This document contains the release notes for the LLVM Compiler Infrastructure,
release 4.0.0. Here we describe the status of LLVM, including major improvements
from the previous release, improvements in various subprojects of LLVM, and
some of the current users of the code. All LLVM releases may be downloaded
from the LLVM releases web site.
For more information about LLVM, including information about the latest
release, please check out the main LLVM web site. If you
have questions or comments, the LLVM Developer’s Mailing List is a good place to send
them.
Starting with this release, LLVM is using a
new versioning scheme,
increasing the major version number with each major release. Stable updates to
this release will be versioned 4.0.x, and the next major release, six months
from now, will be version 5.0.0.
- The minimum compiler version required for building LLVM has been raised to
4.8 for GCC and 2015 for Visual Studio.
- The C API functions LLVMAddFunctionAttr, LLVMGetFunctionAttr,
LLVMRemoveFunctionAttr, LLVMAddAttribute, LLVMRemoveAttribute,
LLVMGetAttribute, LLVMAddInstrAttribute and
LLVMRemoveInstrAttribute have been removed.

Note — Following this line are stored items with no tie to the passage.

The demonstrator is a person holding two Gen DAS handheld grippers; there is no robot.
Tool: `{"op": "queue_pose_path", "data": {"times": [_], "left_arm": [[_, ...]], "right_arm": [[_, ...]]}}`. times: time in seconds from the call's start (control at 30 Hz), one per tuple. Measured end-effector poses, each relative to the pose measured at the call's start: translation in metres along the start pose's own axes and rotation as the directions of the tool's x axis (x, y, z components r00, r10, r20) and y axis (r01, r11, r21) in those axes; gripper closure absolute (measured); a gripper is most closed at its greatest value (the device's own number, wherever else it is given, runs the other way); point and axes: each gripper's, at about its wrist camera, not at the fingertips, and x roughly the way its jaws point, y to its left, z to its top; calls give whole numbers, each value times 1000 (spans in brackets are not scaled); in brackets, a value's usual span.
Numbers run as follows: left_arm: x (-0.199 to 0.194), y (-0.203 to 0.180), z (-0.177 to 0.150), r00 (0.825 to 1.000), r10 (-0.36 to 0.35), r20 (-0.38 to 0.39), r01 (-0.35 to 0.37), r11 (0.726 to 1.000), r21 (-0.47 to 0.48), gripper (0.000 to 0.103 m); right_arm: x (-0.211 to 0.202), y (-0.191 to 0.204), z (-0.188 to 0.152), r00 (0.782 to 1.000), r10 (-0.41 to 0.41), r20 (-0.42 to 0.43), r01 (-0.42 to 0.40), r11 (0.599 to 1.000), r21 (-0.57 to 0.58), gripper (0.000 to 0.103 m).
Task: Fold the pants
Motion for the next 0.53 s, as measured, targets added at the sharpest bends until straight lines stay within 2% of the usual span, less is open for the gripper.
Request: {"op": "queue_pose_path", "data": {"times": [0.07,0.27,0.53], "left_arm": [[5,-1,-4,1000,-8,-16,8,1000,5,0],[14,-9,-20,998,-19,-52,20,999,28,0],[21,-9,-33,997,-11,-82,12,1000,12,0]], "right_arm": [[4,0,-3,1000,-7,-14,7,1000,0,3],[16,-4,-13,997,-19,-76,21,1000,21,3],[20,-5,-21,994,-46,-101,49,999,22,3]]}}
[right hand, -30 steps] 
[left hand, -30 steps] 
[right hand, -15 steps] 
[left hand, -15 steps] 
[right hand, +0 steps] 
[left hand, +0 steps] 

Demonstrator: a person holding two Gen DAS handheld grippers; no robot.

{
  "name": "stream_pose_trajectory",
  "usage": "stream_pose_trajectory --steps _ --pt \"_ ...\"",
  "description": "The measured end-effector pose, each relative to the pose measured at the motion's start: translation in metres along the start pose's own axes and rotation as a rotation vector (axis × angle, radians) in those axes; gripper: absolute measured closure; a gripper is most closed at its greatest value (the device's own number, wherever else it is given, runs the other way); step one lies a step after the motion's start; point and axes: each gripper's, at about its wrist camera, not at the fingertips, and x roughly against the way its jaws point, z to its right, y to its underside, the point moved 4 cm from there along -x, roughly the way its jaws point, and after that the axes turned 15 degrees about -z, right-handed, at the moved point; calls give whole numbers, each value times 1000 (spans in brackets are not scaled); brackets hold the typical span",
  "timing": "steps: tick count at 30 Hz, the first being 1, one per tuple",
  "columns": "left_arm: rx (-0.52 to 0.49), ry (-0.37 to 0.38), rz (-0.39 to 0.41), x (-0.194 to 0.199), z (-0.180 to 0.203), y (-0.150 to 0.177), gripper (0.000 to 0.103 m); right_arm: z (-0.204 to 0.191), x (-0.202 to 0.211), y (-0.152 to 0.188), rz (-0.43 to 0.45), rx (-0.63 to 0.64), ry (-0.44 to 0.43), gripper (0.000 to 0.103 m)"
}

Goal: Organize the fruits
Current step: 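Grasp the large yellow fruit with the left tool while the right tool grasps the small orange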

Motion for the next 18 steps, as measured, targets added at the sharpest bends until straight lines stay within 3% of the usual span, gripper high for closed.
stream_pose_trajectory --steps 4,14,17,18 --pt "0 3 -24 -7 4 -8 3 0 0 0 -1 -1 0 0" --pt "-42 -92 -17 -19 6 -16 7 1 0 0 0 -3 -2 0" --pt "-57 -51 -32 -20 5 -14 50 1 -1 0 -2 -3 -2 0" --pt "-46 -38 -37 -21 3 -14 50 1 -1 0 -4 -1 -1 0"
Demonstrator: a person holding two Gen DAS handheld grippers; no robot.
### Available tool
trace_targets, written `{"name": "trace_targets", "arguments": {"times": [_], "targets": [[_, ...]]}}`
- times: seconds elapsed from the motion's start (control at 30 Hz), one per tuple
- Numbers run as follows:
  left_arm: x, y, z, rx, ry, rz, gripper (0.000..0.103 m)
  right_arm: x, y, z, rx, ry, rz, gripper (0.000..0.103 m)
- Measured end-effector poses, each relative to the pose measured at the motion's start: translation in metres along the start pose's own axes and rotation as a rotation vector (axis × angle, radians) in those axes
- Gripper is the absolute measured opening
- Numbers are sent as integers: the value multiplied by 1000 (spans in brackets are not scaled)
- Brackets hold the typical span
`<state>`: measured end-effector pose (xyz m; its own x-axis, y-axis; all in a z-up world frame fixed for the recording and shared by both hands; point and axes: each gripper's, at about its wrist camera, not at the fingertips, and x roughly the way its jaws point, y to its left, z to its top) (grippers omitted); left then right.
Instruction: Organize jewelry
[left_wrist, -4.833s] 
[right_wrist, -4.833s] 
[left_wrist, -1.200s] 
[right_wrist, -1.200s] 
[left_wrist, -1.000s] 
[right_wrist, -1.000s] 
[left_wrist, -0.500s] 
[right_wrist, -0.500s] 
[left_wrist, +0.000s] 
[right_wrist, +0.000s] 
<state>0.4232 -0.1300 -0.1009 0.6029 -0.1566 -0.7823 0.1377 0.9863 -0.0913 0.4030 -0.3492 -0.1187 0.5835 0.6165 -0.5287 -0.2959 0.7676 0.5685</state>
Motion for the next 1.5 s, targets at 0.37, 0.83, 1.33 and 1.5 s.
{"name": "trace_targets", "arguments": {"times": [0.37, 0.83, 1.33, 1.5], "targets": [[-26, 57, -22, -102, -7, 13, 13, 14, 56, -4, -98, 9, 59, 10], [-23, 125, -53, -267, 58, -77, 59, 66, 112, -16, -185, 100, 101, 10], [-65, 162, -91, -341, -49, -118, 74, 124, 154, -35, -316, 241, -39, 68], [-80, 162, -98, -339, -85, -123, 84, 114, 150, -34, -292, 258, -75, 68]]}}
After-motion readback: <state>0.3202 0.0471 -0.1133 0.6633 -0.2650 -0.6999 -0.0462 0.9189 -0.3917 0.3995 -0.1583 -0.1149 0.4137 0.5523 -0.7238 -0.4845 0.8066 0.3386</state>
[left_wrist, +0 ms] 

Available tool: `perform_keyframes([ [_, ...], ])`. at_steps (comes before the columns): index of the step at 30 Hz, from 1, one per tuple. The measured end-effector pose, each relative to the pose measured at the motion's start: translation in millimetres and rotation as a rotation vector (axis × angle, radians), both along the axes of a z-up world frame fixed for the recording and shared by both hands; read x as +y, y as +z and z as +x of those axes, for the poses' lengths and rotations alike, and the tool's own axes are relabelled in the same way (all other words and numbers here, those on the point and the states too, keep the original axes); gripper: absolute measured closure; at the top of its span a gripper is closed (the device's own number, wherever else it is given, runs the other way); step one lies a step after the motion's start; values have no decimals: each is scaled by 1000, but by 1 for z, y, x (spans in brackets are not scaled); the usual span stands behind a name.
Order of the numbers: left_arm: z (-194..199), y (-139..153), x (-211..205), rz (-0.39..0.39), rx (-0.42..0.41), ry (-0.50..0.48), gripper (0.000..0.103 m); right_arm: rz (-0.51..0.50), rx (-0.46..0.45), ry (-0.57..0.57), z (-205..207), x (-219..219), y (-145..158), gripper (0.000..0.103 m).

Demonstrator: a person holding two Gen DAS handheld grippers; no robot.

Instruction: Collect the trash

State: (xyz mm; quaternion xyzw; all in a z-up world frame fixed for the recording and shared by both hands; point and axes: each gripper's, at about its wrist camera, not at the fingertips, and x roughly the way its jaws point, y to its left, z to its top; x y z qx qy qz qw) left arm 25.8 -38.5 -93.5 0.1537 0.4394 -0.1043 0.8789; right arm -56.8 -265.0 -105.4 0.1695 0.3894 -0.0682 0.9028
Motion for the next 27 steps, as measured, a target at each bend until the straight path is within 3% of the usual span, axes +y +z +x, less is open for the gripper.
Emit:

- The C API enum LLVMAttribute has been deleted.
- The definition and uses of LLVM_ATRIBUTE_UNUSED_RESULT in the LLVM source
were replaced with LLVM_NODISCARD, which matches the C++17 [[nodiscard]]
semantics rather than gcc’s __attribute__((warn_unused_result)).
- The Timer related APIs now expect a Name and Description. When upgrading code
the previously used names should become descriptions and a short name in the
style of a programming language identifier should be added.
- LLVM now handles invariant.group across different basic blocks, which makes
it possible to devirtualize virtual calls inside loops.
- The aggressive dead code elimination phase (“adce”) now removes
branches which do not effect program behavior. Loops are retained by
default since they may be infinite but these can also be removed
with LLVM option -adce-remove-loops when the loop body otherwise has
no live operations.
- The llvm-cov tool can now export coverage data as json. Its html output mode
has also improved.
Integration with profile data (PGO). When available, profile data
enables more accurate function importing decisions, as well as
cross-module indirect call promotion.
Significant build-time and binary-size improvements when compiling with
debug info (-g).
Support was added for _regcall calling convention.
Existing __vectorcall calling convention support was extended to include
correct handling of HVAs.
The __vectorcall calling convention was introduced by Microsoft to
enhance register usage when passing parameters.
For more information please read __vectorcall documentation.
The __regcall calling convention was introduced by Intel to
optimize parameter transfer on function call.
This calling convention ensures that as many values as possible are
passed or returned in registers.
For more information please read __regcall documentation.
Passes that work on the machine instruction representation can be tested with
the .mir serialization format. llc supports the -run-pass,
-stop-after, -stop-before, -start-after, -start-before to
run a single pass of the code generation pipeline, or to stop or start the code
generation pipeline at a given point.
Additional information can be found in the Machine IR (MIR) Format Reference Manual. The format is
used by the tests ending in .mir in the test/CodeGen directory.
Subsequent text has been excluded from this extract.